These attributes provide control over the permissions of the iFrame, allowing the user to tailor the behavior of the iFrame for Confluence Macro based on specific security and functionality requirements.
The options are available under Settings > iFrame Macros > Configuration.
...
Below we have a bit more information on each of the sandbox properties.
allow-forms
Description: The allow-forms
attribute specifies whether the embedded content is allowed to submit forms.
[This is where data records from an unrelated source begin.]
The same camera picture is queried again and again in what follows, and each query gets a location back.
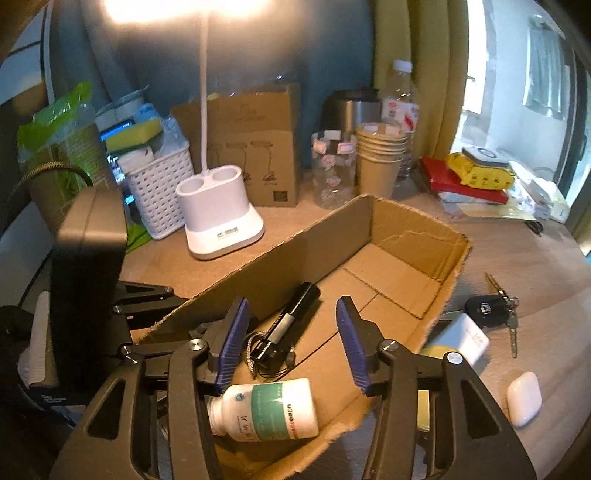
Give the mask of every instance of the screw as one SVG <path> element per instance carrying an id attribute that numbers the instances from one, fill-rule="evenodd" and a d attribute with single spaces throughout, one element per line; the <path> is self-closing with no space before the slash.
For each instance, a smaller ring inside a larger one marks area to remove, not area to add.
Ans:
<path id="1" fill-rule="evenodd" d="M 197 338 L 189 342 L 189 349 L 198 352 L 199 350 L 203 350 L 206 345 L 207 343 L 205 340 Z"/>
<path id="2" fill-rule="evenodd" d="M 380 343 L 380 347 L 386 350 L 387 352 L 395 352 L 398 350 L 399 344 L 396 340 L 384 340 Z"/>
<path id="3" fill-rule="evenodd" d="M 459 365 L 464 361 L 464 358 L 457 352 L 449 352 L 447 354 L 447 361 L 454 365 Z"/>

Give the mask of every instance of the green label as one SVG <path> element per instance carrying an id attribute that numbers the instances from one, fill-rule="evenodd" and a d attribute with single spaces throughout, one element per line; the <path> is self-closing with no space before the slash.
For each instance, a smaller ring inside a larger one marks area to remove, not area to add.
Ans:
<path id="1" fill-rule="evenodd" d="M 283 413 L 283 384 L 254 385 L 251 397 L 252 423 L 259 440 L 288 440 Z"/>

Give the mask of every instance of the key fob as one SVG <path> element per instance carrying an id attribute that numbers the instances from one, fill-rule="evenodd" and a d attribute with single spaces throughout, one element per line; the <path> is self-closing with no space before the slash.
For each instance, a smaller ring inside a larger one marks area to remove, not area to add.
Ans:
<path id="1" fill-rule="evenodd" d="M 480 327 L 505 325 L 511 312 L 502 295 L 484 295 L 468 299 L 464 311 Z"/>

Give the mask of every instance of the plastic jar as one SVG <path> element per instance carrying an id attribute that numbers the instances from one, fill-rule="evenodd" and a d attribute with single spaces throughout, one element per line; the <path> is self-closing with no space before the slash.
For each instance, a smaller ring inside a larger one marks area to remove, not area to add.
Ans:
<path id="1" fill-rule="evenodd" d="M 316 437 L 318 420 L 307 378 L 257 385 L 233 385 L 207 399 L 214 435 L 237 442 Z"/>
<path id="2" fill-rule="evenodd" d="M 338 130 L 325 130 L 312 135 L 312 171 L 314 201 L 326 209 L 337 209 L 357 195 L 357 140 L 341 140 Z"/>

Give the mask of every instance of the cardboard box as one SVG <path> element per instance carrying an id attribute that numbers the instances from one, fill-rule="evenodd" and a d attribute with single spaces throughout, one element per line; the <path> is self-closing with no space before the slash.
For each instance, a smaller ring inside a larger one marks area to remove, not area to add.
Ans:
<path id="1" fill-rule="evenodd" d="M 210 168 L 237 165 L 242 169 L 253 205 L 294 207 L 299 173 L 294 130 L 300 114 L 300 89 L 290 84 L 268 90 L 207 103 L 207 158 Z M 200 172 L 200 105 L 179 105 L 171 113 L 191 143 L 193 165 Z"/>
<path id="2" fill-rule="evenodd" d="M 350 295 L 386 338 L 418 352 L 470 248 L 467 237 L 418 210 L 361 196 L 189 300 L 141 342 L 186 339 L 199 322 L 222 318 L 236 296 L 246 297 L 253 315 L 265 319 L 255 328 L 266 329 L 300 283 L 318 283 L 320 307 L 295 346 L 295 368 L 282 380 L 310 380 L 319 436 L 264 445 L 216 438 L 226 480 L 282 480 L 357 428 L 372 402 L 353 383 L 337 334 L 337 300 Z M 244 363 L 233 382 L 253 382 Z"/>
If this attribute is present, the embedded document is permitted to invoke forms and interact with them.
allow-pointer-lock
Description: The allow-pointer-lock
attribute indicates whether the embedded content is allowed to use the Pointer Lock API. This API provides access to raw mouse movement data.
allow-popups
Description: The allow-popups
attribute controls whether the embedded content is allowed to open new browser windows or tabs.
allow-same-origin
Description: The allow-same-origin
attribute specifies whether the embedded content is allowed to access resources from the same origin (domain) as the parent document.
allow-scripts
Description: The allow-scripts
attribute determines whether the embedded content is permitted to execute scripts. If present, it enables the execution of JavaScript within the iframe.
allow-top-navigation
Description: The allow-top-navigation
attribute controls whether the embedded content is allowed to navigate the top-level browsing context.
allow-downloads
Description: The allow-downloads
attribute specifies whether the embedded content is allowed to initiate downloads.